Exercise description: Through the end of the data below, output every line exactly, beginning with the line that contains "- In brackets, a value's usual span".

Exercise input:
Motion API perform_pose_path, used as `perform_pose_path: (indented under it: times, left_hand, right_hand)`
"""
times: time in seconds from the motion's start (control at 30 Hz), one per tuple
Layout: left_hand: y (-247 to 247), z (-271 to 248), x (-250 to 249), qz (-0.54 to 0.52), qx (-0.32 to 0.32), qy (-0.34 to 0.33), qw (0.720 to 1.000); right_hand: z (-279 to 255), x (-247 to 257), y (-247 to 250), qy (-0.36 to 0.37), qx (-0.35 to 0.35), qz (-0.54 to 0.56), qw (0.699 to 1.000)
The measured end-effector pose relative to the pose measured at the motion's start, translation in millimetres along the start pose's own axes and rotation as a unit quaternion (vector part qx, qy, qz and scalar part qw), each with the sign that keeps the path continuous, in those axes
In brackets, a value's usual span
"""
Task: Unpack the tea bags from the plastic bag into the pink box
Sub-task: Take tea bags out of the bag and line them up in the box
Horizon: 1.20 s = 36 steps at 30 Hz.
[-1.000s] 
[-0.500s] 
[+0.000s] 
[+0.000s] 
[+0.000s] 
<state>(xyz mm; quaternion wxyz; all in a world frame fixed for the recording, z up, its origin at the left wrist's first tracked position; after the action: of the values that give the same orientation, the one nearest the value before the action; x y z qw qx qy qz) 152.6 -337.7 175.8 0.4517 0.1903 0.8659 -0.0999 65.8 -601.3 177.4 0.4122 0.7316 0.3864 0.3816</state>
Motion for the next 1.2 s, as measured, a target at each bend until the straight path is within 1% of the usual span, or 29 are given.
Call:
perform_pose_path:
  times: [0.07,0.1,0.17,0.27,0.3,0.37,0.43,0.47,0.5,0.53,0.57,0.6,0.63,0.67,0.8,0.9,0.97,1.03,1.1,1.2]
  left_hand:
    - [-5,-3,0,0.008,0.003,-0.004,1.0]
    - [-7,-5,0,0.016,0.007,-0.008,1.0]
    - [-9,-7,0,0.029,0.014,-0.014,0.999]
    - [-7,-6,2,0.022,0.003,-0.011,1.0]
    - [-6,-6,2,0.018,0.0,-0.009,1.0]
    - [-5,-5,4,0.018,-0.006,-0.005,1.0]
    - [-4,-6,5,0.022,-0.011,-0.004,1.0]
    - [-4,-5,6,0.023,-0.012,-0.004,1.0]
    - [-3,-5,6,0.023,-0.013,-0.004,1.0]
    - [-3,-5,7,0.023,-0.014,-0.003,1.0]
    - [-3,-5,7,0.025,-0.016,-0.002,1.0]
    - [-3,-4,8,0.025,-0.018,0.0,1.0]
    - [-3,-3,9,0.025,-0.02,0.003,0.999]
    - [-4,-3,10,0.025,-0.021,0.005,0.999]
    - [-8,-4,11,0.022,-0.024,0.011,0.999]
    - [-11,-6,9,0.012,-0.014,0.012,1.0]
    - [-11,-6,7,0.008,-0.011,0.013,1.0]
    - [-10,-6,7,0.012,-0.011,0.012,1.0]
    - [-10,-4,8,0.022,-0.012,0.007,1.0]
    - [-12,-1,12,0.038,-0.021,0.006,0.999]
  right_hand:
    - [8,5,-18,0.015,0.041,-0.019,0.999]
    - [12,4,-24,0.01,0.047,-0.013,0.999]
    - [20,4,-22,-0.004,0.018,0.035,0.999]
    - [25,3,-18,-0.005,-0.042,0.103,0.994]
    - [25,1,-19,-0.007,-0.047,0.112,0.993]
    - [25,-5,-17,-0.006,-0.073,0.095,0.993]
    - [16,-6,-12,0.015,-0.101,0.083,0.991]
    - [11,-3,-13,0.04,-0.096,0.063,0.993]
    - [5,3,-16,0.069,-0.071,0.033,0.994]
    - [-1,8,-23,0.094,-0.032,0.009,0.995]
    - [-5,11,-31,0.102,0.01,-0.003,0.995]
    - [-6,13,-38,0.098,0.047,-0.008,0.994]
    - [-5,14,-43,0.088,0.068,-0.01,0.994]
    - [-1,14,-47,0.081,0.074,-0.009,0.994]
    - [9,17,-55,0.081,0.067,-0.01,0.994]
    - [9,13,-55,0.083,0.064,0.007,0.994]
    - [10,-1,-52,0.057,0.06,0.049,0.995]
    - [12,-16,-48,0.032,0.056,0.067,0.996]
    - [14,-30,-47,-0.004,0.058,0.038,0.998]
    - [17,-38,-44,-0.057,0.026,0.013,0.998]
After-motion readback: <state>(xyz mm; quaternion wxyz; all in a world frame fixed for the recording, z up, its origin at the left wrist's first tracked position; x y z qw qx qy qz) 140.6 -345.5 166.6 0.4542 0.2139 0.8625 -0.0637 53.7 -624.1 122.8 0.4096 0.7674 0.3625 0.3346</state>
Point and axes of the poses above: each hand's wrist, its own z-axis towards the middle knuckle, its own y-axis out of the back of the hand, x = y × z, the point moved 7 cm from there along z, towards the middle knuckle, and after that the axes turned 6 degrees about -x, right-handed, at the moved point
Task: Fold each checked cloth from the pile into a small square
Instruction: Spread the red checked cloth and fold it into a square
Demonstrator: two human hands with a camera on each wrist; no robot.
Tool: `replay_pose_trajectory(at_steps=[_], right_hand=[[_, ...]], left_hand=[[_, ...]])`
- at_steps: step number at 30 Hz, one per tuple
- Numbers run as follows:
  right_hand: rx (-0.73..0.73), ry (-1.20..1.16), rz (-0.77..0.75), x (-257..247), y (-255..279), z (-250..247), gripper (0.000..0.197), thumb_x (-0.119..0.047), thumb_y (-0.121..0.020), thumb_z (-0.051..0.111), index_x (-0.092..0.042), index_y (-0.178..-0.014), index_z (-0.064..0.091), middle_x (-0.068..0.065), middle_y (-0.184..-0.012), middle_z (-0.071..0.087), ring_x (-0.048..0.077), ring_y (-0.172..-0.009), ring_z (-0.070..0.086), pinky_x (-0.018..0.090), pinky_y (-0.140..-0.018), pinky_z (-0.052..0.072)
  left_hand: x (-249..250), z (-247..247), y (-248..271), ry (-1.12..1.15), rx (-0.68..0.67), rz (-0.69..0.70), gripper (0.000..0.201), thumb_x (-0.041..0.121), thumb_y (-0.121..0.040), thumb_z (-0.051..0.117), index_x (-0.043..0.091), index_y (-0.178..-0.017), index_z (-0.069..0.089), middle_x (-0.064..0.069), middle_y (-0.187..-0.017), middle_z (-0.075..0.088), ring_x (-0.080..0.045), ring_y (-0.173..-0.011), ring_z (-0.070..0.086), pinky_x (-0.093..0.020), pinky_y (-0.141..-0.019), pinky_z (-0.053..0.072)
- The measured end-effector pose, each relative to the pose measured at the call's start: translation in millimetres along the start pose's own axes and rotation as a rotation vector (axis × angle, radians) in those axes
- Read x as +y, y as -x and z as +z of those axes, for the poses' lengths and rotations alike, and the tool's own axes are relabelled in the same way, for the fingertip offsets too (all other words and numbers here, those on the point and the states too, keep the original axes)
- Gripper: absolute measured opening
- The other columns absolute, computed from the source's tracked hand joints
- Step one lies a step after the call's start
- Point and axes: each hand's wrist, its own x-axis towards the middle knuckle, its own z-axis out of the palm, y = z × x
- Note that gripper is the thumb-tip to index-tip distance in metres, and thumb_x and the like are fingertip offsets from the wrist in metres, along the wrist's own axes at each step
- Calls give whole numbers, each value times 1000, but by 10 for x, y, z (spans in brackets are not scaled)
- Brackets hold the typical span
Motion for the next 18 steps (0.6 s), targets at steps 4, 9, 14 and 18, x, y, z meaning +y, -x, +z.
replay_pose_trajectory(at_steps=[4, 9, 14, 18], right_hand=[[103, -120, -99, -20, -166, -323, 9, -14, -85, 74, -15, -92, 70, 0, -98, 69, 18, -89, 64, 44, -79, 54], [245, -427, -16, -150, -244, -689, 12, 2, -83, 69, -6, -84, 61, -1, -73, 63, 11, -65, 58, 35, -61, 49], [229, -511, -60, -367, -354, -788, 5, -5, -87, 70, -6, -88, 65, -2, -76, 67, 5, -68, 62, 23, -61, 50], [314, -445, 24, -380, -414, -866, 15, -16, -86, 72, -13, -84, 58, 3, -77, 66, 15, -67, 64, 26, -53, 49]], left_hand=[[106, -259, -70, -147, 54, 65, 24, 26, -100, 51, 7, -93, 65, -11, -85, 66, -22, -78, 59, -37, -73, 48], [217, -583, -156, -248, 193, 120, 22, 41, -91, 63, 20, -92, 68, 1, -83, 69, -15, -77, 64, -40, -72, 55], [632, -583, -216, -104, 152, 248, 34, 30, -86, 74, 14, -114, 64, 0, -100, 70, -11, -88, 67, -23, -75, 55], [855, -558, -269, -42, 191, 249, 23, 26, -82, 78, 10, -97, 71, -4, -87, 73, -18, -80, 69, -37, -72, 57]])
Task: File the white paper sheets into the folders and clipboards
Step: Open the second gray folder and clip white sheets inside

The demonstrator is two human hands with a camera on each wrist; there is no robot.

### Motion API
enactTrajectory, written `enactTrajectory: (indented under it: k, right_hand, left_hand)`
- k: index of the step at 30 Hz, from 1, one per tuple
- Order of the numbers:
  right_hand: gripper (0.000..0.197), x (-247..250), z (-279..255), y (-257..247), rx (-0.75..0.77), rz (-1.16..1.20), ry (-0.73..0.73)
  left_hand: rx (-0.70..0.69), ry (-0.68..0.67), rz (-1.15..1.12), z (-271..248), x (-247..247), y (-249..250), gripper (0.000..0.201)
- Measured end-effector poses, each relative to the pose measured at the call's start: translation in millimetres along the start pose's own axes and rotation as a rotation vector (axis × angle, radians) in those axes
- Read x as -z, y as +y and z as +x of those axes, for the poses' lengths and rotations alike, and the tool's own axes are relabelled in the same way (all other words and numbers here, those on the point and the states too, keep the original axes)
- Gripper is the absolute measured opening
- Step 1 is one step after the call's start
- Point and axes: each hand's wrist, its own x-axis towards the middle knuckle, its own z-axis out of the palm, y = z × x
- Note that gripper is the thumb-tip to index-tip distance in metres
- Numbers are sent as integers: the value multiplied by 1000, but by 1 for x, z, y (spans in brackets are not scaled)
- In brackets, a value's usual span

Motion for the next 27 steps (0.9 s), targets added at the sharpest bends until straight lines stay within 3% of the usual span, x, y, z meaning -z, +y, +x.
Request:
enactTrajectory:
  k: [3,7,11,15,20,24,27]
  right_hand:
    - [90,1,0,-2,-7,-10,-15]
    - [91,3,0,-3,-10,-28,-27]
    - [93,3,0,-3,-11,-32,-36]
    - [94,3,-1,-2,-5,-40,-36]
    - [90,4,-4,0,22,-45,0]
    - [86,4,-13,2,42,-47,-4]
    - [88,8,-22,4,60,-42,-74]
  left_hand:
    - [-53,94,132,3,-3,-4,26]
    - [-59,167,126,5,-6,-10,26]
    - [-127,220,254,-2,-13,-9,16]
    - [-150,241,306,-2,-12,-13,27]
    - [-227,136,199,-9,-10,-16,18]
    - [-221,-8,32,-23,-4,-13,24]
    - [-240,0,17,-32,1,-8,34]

Output:
- In brackets, a value's usual span

Motion for the next 27 steps (0.9 s), targets added at the sharpest bends until straight lines stay within 3% of the usual span, x, y, z meaning -z, +y, +x.
Request:
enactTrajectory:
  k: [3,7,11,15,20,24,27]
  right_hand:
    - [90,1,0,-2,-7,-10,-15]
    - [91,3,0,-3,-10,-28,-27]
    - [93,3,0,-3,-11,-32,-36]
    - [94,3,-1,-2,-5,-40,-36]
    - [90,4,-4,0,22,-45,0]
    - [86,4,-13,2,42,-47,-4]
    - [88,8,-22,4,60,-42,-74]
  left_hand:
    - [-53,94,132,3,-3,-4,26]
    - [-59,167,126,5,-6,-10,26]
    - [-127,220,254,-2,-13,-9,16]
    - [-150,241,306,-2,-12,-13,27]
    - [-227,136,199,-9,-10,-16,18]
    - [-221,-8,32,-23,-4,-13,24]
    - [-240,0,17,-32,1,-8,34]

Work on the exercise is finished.